Your objective: Pictures are to be dropped. Everything else in the listing gets copied exactly.

Stored data:

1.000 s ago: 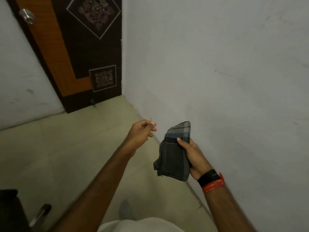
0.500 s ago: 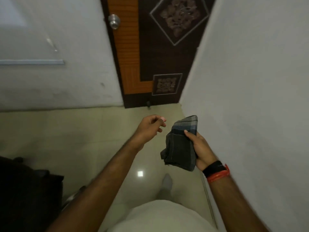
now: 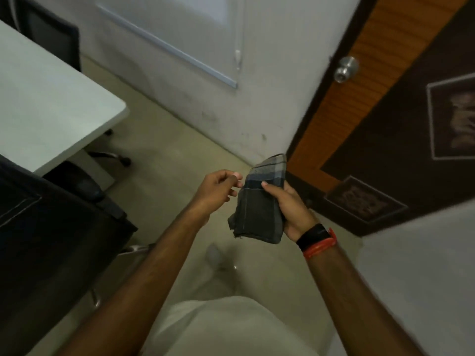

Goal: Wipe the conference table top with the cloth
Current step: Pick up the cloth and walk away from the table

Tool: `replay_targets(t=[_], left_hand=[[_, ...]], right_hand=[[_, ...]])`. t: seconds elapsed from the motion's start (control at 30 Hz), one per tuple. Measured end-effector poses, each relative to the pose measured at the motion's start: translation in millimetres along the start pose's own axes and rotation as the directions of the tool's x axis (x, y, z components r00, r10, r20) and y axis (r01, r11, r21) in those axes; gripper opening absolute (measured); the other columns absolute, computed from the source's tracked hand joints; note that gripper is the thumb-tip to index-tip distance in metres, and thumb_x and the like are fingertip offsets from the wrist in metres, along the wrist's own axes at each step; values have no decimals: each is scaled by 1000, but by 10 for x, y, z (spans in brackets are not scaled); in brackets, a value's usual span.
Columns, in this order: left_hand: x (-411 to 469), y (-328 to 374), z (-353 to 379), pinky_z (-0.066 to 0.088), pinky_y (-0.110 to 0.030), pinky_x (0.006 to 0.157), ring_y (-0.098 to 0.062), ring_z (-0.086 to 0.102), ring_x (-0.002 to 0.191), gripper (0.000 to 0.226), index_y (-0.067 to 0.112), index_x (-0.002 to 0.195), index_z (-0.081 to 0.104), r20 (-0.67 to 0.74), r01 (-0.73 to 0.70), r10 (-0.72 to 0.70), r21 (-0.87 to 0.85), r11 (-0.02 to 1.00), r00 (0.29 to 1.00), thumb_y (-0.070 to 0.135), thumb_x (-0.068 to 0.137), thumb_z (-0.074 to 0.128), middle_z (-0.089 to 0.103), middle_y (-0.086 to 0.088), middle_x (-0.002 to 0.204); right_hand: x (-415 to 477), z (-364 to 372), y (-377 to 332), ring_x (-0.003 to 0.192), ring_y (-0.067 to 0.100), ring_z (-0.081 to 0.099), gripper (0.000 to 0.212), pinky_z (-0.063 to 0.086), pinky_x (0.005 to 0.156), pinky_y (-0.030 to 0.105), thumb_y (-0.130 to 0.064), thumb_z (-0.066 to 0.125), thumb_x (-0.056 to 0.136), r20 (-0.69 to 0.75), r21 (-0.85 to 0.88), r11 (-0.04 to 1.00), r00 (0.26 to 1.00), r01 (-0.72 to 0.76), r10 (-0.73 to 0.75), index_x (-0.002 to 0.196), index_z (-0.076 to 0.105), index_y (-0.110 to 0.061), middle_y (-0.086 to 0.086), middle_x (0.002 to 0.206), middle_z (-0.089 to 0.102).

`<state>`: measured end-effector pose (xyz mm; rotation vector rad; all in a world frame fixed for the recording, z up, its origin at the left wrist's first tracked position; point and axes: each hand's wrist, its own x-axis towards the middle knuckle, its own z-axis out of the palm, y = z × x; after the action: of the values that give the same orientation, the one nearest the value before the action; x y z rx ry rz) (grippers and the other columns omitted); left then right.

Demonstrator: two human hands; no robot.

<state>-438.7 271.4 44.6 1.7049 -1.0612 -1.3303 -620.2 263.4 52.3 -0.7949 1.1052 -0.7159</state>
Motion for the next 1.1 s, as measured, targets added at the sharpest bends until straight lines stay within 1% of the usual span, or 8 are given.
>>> replay_targets(t=[0.23, 0.4, 0.6, 0.73, 0.83, 0.93, 1.03, 1.1], left_hand=[[1294, 412, -612, 51, -33, 81, -15, 64, 88, 24, 20, 107, 68, -122, -4, -10, -108, 994, 993, 33, 102, 49, 71, 3, 100], [2102, 755, -1118, 49, -28, 75, -13, 65, 84, 18, 20, 108, 68, -139, -29, 11, -128, 991, 990, 29, 98, 56, 72, 6, 96], [2796, 868, -1845, 50, -28, 76, -12, 66, 86, 20, 23, 104, 68, -278, -3, -22, -89, 996, 960, 38, 98, 57, 71, 6, 101], [3156, 795, -2480, 50, -26, 73, -11, 65, 87, 25, 19, 108, 67, -464, 44, -63, -53, 998, 884, 40, 97, 58, 70, 2, 101], [3267, 759, -2967, 51, -26, 81, -13, 61, 107, 35, 21, 121, 62, -557, 72, -87, -48, 996, 826, 41, 92, 65, 64, 4, 119], [3217, 761, -3345, 45, -30, 101, -11, 46, 127, 63, 35, 140, 48, -514, 45, -26, 25, 999, 857, 35, 84, 77, 46, 12, 145], [3178, 668, -3659, 32, -11, 103, -8, 45, 127, 73, 27, 142, 50, -464, 99, 42, 275, 956, 885, 19, 77, 83, 46, 9, 146], [3150, 548, -3811, 35, -25, 108, -13, 53, 120, 61, 28, 128, 62, -495, 235, -37, 345, 909, 868, 21, 72, 85, 60, 7, 133]], right_hand=[[1381, 404, -776, 114, 30, 69, 39, 55, 100, 51, -21, 65, 98, 100, -115, 993, 994, -40, 51, 135, 57, -25, 8, 123, 73], [2278, 678, -1321, 117, 36, 67, 41, 55, 99, 51, -18, 66, 96, 146, -141, 988, 985, -68, 89, 136, 58, -19, 13, 123, 72], [3384, 1253, -1715, 116, 36, 66, 51, 57, 95, 47, -22, 72, 91, 369, -313, 938, 891, -147, 262, 139, 55, -21, 16, 128, 69], [4207, 1877, -1875, 115, 34, 68, 66, 58, 90, 44, -29, 77, 80, 516, -492, 863, 758, -119, 399, 141, 52, -26, 12, 126, 71], [4761, 2388, -1977, 114, 34, 67, 64, 58, 93, 46, -22, 77, 80, 608, -603, 796, 614, -56, 504, 138, 53, -30, 10, 123, 72], [5209, 2883, -1997, 112, 32, 68, 54, 54, 101, 49, -11, 74, 87, 631, -743, 656, 465, 133, 621, 135, 55, -28, 10, 121, 72], [5545, 3414, -1971, 109, 28, 71, 54, 56, 100, 49, -9, 76, 86, 587, -795, 482, 265, 368, 765, 131, 56, -31, 8, 120, 72], [5664, 3741, -1950, 106, 28, 71, 53, 59, 94, 47, -8, 76, 86, 525, -754, 386, 135, 531, 840, 128, 56, -34, 9, 120, 71]])
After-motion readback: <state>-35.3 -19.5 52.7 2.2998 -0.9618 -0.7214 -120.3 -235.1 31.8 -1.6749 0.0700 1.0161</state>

Written reply:
1.000 s ago: 
0.500 s ago: 
now: 

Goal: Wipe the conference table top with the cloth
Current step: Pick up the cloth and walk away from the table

Tool: `replay_targets(t=[_], left_hand=[[_, ...]], right_hand=[[_, ...]])`. t: seconds elapsed from the motion's start (control at 30 Hz), one per tuple. Measured end-effector poses, each relative to the pose measured at the motion's start: translation in millimetres along the start pose's own axes and rotation as the directions of the tool's x axis (x, y, z components r00, r10, r20) and y axis (r01, r11, r21) in those axes; gripper opening absolute (measured); the other columns absolute, computed from the source's tracked hand joints; note that gripper is the thumb-tip to index-tip distance in metres, and thumb_x and the like are fingertip offsets from the wrist in metres, along the wrist's own axes at each step; values have no decimals: each is scaled by 1000, but by 10 for x, y, z (spans in brackets are not scaled); in brackets, a value's usual span.
Columns, in this order: left_hand: x (-411 to 469), y (-328 to 374), z (-353 to 379), pinky_z (-0.066 to 0.088), pinky_y (-0.110 to 0.030), pinky_x (0.006 to 0.157), ring_y (-0.098 to 0.062), ring_z (-0.086 to 0.102), ring_x (-0.002 to 0.191), gripper (0.000 to 0.226), index_y (-0.067 to 0.112), index_x (-0.002 to 0.195), index_z (-0.081 to 0.104), r20 (-0.67 to 0.74), r01 (-0.73 to 0.70), r10 (-0.72 to 0.70), r21 (-0.87 to 0.85), r11 (-0.02 to 1.00), r00 (0.29 to 1.00), thumb_y (-0.070 to 0.135), thumb_x (-0.068 to 0.137), thumb_z (-0.074 to 0.128), middle_z (-0.089 to 0.103), middle_y (-0.086 to 0.088), middle_x (-0.002 to 0.204); right_hand: x (-415 to 477), z (-364 to 372), y (-377 to 332), ring_x (-0.003 to 0.192), ring_y (-0.067 to 0.100), ring_z (-0.081 to 0.099), gripper (0.000 to 0.212), pinky_z (-0.063 to 0.086), pinky_x (0.005 to 0.156), pinky_y (-0.030 to 0.105), thumb_y (-0.130 to 0.064), thumb_z (-0.066 to 0.125), thumb_x (-0.056 to 0.136), r20 (-0.69 to 0.75), r21 (-0.85 to 0.88), r11 (-0.04 to 1.00), r00 (0.26 to 1.00), r01 (-0.72 to 0.76), r10 (-0.73 to 0.75), index_x (-0.002 to 0.196), index_z (-0.076 to 0.105), index_y (-0.110 to 0.061), middle_y (-0.086 to 0.086), middle_x (0.002 to 0.206), middle_z (-0.089 to 0.102).

`<state>`: measured end-effector pose (xyz mm; rotation vector rad; all in a world frame fixed for the recording, z up, its origin at the left wrist's first tracked position; point and axes: each hand's wrist, its own x-axis towards the middle knuckle, its own z-axis out of the palm, y = z × x; after the action: of the values that give the same orientation, the one nearest the value before the action; x y z rx ry rz) (grippers and the other columns omitted); left then right.

Demonstrator: two human hands; no robot.

<state>-438.7 271.4 44.6 1.7049 -1.0612 -1.3303 -620.2 263.4 52.3 -0.7949 1.1052 -0.7159</state>
Motion for the next 1.1 s, as measured, targets added at the sharpest bends until straight lines stay within 1% of the usual span, or 8 are given.
>>> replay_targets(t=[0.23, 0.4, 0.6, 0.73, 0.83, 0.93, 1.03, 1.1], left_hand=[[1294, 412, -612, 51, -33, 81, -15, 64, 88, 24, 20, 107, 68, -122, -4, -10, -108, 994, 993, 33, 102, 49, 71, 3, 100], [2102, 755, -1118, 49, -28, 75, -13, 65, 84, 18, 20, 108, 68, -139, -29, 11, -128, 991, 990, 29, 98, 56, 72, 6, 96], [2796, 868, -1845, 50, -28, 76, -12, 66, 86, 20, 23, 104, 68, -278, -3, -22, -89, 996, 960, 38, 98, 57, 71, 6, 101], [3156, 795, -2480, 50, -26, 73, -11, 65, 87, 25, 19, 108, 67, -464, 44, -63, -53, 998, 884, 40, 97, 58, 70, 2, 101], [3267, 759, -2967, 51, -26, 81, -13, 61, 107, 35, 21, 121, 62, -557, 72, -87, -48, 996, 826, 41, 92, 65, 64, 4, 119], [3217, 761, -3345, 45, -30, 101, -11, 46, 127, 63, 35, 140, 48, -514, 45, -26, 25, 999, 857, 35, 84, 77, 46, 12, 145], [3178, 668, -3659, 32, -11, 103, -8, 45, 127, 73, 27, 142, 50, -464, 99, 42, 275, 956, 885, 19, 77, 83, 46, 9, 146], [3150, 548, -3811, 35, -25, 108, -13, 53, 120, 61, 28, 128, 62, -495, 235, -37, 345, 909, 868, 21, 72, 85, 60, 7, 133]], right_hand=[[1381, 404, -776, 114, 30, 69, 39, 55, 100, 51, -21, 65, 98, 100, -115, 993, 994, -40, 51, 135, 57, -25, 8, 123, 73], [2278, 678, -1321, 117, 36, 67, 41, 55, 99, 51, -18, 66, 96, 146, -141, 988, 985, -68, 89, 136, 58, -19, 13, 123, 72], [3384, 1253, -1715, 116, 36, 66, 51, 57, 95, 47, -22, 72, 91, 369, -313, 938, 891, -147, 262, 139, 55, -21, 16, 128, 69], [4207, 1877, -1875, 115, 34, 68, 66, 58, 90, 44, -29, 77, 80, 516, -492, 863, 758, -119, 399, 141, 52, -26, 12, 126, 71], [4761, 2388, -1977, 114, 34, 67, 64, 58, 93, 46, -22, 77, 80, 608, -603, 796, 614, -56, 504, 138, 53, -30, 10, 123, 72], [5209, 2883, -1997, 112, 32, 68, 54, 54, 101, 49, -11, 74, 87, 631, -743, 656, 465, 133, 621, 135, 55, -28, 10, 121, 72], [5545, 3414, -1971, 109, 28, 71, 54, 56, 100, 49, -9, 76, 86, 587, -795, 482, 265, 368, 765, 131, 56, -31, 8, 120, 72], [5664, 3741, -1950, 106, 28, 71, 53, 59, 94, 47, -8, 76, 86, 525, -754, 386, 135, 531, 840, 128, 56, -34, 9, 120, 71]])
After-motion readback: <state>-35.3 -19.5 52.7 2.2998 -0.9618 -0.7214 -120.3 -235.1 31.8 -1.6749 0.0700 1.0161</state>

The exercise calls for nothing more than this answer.